The Dutch Injury Surveillance System (DISS) registers data of individuals who visit Emergency Departments (EDs) of a selection of 13 hospitals in the Netherlands, injured due to an accident, an act of violence or self-harm. These hospitals form a representative sample of the general and university hospitals in the Netherlands providing a 24 hour accident and emergency service. This enables extrapolation of the recorded injury cases and of subsets of cases to national estimates. The quotient-estimate method is used, for extrapolation, given the auxiliary variable ‘number of ED-visits in the Netherlands.

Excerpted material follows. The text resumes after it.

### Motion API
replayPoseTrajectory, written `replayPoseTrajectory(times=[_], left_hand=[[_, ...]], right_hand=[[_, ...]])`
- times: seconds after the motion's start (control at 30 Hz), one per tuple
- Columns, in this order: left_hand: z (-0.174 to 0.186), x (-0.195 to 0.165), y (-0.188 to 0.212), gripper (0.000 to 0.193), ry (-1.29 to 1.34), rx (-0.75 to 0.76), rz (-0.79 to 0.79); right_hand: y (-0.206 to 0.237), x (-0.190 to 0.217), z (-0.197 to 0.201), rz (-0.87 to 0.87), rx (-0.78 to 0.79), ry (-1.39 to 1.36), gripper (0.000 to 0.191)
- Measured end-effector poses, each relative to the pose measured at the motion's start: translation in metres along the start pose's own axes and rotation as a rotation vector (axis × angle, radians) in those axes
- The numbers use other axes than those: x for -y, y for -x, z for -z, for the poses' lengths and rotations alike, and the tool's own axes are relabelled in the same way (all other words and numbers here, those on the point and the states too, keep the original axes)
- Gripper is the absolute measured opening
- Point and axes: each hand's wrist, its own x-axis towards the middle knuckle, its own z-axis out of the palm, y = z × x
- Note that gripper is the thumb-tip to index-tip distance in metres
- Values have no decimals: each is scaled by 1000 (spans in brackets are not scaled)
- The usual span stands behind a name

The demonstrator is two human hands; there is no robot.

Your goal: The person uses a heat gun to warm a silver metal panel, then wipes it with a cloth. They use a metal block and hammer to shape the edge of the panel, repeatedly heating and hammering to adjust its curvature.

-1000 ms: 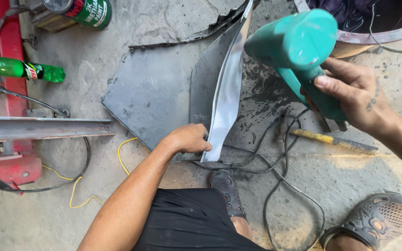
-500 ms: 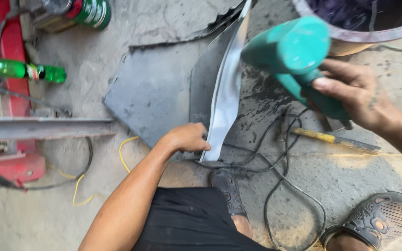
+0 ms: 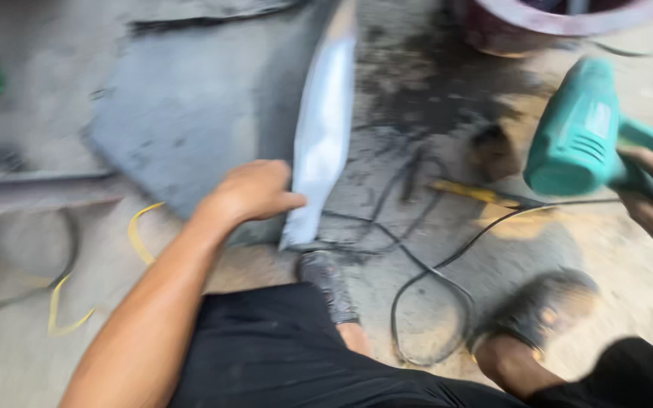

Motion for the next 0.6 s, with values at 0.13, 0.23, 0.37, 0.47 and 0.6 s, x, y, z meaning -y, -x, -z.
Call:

In DISS a variety of variables is registered, for example demographic characteristics, referral to the ED and circumstances of the accident. In terms of road traffic injuries, the most important variables are ‘mechanism of transport accident’, ‘mode of transport victim’, ‘transport function victim’, ‘injury mechanism’ and ‘type of injury’. In addition to these variables DISS registers a description of accident circumstances and location, if present. In the participating hospitals ED staff registers the data for every injury patient in the Electronic Medical Record (EMR). To minimize the workload of the ED staff, existing data (e.g. gender, age, admission date and referral to the ED) of the EMR are used as much as possible. More specific variables like ‘means of transport’ require an additional registration of the ED staff in the EMR. The ‘injury mechanism’ (e.g. collision with an obstacle) and ‘type of injury’ (e.g. bone fracture) are filtered out from an open-text field by an automatic text processor. In order to obtain the best possible quality and completeness of data, the ED staff is instructed by the Consumer Safety Institute about encryption and how to fill in the open-text fields. In order to ensure the patients privacy an opt-out procedure is part of the data collection procedure.